Copy each line of the material in which the word "camera" appears.

(Source records)
((

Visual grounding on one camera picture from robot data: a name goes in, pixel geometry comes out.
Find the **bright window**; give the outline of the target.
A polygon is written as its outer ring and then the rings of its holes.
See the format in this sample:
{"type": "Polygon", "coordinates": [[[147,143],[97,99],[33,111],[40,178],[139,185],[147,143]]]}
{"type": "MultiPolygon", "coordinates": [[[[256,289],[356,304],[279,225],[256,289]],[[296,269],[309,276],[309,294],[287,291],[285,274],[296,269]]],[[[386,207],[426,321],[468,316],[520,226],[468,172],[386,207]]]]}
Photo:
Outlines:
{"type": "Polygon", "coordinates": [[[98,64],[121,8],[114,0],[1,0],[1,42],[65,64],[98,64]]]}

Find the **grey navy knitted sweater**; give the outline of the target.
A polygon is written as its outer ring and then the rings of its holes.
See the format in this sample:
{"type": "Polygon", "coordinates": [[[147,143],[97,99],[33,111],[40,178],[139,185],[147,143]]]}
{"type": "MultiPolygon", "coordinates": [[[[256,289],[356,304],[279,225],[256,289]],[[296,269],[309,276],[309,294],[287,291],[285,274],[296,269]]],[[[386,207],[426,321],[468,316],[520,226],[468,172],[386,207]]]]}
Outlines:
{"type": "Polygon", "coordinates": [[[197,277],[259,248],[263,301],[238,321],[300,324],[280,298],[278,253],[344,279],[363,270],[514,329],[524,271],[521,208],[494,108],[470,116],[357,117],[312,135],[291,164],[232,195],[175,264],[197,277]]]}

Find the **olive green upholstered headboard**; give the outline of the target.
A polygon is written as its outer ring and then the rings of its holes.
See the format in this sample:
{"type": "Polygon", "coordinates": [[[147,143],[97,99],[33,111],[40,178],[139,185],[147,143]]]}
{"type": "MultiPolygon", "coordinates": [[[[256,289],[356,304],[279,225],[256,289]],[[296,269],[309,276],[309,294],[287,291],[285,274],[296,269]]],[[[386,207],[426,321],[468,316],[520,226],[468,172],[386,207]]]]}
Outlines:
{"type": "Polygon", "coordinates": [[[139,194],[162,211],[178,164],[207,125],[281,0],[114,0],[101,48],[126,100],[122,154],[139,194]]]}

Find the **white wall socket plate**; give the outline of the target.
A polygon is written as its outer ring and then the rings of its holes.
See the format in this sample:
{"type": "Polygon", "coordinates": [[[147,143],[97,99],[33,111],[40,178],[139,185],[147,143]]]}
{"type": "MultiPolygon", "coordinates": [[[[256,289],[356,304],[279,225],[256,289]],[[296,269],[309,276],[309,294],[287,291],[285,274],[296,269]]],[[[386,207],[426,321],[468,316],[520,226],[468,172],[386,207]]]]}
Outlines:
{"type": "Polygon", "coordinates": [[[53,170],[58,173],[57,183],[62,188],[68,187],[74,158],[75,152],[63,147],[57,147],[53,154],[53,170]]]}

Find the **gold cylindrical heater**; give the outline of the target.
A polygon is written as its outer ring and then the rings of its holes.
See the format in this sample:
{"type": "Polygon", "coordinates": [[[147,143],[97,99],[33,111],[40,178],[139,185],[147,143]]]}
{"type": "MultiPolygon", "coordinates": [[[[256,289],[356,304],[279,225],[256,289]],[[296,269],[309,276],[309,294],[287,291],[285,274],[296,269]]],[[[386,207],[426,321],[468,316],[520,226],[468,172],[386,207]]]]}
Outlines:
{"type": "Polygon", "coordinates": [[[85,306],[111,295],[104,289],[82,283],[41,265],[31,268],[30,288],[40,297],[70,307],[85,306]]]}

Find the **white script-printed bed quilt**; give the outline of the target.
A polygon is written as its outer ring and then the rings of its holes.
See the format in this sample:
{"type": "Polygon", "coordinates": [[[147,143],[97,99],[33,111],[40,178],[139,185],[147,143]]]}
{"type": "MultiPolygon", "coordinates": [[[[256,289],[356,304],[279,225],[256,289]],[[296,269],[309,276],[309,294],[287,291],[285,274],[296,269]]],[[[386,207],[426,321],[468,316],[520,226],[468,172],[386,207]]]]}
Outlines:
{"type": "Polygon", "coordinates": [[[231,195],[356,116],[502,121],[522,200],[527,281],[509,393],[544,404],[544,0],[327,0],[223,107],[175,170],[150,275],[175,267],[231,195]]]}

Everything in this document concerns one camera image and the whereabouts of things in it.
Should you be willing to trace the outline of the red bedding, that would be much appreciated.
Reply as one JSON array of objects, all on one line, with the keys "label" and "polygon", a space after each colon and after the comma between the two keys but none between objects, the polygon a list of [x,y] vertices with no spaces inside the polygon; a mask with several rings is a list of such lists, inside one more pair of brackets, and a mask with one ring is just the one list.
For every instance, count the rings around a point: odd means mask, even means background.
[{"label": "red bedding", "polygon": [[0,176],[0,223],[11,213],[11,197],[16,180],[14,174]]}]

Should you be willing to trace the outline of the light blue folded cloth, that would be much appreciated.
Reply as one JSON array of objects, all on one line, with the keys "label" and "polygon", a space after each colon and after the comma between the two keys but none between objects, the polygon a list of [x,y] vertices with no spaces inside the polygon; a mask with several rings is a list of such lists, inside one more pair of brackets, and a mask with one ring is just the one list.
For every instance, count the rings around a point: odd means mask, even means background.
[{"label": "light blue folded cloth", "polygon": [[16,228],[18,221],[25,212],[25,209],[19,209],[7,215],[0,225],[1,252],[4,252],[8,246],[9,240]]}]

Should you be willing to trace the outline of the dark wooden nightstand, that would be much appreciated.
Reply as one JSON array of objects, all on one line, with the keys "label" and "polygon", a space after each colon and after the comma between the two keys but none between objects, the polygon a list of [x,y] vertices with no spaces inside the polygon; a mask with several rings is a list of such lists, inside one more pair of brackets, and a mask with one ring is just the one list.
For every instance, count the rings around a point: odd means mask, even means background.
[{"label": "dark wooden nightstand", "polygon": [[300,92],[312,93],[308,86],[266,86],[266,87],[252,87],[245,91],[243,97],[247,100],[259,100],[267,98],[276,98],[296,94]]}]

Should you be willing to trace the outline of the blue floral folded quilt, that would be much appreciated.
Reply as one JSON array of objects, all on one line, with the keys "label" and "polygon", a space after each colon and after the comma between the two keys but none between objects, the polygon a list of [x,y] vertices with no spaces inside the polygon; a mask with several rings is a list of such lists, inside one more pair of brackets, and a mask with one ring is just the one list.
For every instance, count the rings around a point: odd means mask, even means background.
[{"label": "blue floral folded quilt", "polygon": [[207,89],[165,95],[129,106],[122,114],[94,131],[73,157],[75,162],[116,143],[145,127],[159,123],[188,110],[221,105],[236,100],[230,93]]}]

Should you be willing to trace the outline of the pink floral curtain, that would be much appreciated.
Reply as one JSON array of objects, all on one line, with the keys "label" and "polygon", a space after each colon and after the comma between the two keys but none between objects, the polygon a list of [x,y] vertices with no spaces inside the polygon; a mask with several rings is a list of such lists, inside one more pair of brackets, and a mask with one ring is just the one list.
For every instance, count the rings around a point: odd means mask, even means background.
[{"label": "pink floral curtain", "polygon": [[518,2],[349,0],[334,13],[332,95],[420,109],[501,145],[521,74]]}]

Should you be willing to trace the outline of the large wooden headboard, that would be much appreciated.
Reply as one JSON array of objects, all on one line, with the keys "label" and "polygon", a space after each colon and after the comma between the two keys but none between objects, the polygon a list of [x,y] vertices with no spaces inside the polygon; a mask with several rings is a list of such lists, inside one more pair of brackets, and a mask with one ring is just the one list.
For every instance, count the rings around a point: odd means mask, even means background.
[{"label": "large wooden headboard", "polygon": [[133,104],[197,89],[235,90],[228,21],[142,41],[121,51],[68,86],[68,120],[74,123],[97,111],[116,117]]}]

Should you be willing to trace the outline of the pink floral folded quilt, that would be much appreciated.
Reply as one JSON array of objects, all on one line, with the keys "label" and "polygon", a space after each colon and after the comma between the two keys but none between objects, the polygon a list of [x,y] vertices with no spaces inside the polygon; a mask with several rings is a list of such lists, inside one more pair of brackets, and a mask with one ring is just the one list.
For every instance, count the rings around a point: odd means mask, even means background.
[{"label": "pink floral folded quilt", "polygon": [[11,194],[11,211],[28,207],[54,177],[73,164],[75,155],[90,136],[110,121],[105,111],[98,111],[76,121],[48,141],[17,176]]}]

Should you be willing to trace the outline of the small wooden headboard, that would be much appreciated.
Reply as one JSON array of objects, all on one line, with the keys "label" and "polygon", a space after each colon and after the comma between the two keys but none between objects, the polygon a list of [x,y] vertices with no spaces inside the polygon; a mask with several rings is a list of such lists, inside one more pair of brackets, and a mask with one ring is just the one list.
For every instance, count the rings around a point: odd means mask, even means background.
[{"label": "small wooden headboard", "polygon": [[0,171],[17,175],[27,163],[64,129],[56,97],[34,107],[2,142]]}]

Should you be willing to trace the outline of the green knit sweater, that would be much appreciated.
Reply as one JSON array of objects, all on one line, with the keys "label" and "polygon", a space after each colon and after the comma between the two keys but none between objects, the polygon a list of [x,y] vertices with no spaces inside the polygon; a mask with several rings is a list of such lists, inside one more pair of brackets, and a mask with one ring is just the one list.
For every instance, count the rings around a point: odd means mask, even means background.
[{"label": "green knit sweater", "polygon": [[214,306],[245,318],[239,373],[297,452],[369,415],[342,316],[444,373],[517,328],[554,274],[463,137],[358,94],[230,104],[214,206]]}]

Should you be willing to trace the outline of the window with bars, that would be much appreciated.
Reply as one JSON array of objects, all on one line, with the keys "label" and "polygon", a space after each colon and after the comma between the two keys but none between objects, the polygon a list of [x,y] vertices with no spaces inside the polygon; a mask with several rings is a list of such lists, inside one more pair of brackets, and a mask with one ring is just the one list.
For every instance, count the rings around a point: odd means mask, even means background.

))

(Task result)
Visual grounding on one camera picture from robot data: a name goes in, pixel geometry comes out.
Everything in this document concerns one camera image and the whereabouts of things in it.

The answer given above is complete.